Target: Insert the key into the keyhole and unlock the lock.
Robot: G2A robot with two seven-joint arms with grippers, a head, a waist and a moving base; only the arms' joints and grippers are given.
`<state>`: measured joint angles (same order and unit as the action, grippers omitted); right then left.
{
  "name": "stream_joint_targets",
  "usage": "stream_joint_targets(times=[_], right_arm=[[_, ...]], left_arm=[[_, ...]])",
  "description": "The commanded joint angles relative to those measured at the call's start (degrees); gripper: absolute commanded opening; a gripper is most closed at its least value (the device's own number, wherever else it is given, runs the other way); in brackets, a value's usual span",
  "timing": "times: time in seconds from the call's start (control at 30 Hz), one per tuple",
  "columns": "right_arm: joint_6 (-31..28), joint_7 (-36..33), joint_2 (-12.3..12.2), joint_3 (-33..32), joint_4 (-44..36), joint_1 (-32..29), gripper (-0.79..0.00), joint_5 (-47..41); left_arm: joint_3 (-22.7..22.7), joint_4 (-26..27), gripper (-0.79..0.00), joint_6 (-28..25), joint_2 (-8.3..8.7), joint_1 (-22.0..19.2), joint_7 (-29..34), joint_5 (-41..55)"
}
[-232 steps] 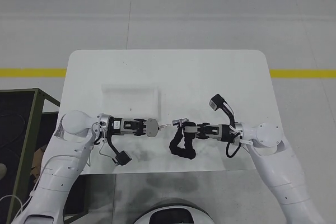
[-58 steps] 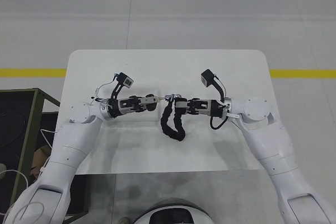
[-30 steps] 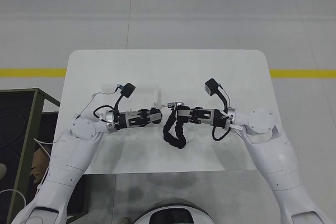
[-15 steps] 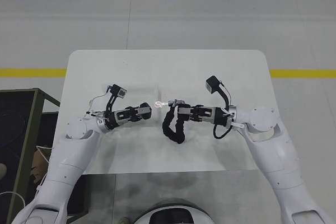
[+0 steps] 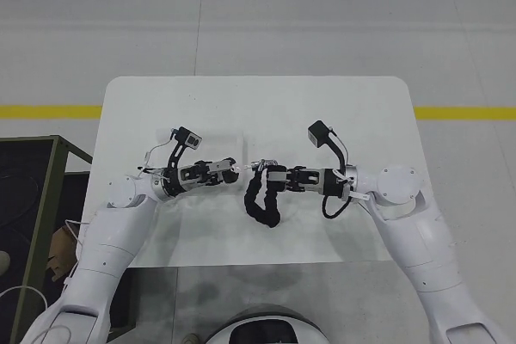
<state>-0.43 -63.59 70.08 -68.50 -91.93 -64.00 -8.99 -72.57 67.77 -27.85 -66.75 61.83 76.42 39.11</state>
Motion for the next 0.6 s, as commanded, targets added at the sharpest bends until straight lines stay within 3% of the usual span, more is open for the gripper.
stream_joint_targets(times=[0.0,0.03,0.23,0.4,0.57], right_arm=[[0.0,-0.1,0.0,0.1,-0.1,-0.1,-0.785,0.1],[0.0,-0.2,0.1,0.1,0.0,-0.1,-0.785,0.1],[0.3,-0.5,0.1,0.0,0.3,-0.1,-0.785,0.4],[0.4,-0.6,0.1,-0.5,0.4,0.0,-0.785,0.3],[0.3,-0.8,0.1,-1.0,0.6,0.0,-0.785,0.6]], left_arm=[[0.1,0.0,-0.650,0.1,-0.25,-0.1,0.1,0.0],[0.1,0.0,-0.785,0.1,-0.36,-0.1,0.1,-0.2],[0.0,2.7,-0.785,-0.7,-0.63,0.1,-0.7,-4.1],[-0.3,7.7,-0.785,-6.5,-0.15,1.6,-6.4,-14.0],[0.1,9.5,-0.785,-13.7,0.54,2.8,-13.7,-23.4]])
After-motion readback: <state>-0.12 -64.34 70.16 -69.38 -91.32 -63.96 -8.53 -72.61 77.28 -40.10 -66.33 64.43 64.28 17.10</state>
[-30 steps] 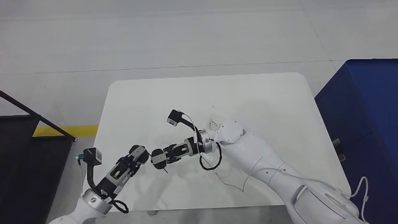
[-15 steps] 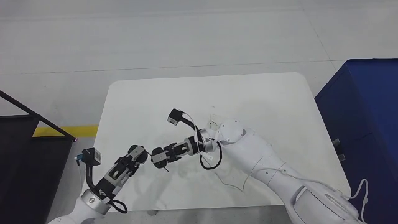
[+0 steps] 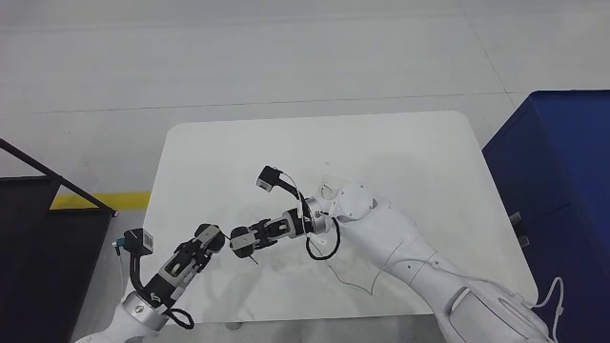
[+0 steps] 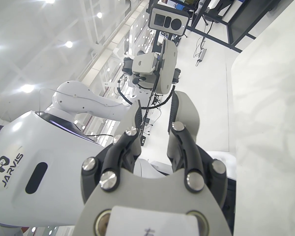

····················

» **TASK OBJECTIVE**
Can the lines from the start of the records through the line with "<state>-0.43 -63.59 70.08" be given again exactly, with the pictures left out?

» **SOLUTION FOR THIS EXERCISE**
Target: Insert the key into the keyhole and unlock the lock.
Robot: G2A robot with two seven-joint arms with grippers, a head, a waist and a moving base; only the arms' joints and grippers are given.
`<state>`: measured joint angles (same order and unit as the action, grippers omitted); right then left.
{
  "name": "stream_joint_targets",
  "usage": "stream_joint_targets(times=[_], right_arm=[[_, ...]], left_arm=[[_, ...]])",
  "description": "The commanded joint angles relative to those measured at the call's start (degrees); gripper: absolute commanded opening; a gripper is most closed at its least value (the device's own number, wherever else it is given, runs the other way); in brackets, a value's usual span",
  "timing": "times: time in seconds from the call's start (control at 30 Hz), one per tuple",
  "columns": "right_arm: joint_6 (-31..28), joint_7 (-36..33), joint_2 (-12.3..12.2), joint_3 (-33..32), joint_4 (-44..36), joint_1 (-32..29), gripper (-0.79..0.00), joint_5 (-47..41); left_arm: joint_3 (-22.7..22.7), joint_4 (-26..27), gripper (-0.79..0.00), joint_6 (-28..25), joint_2 (-8.3..8.7), joint_1 (-22.0..19.2), joint_7 (-29..34), joint_5 (-41..55)"
}
[-232 steps] 
[-58 steps] 
[-30 steps] 
[-15 steps] 
[+0 steps] 
<state>-0.43 -63.59 70.08 -68.50 -91.93 -64.00 -8.99 -72.57 67.77 -27.85 -66.75 61.83 76.42 39.11</state>

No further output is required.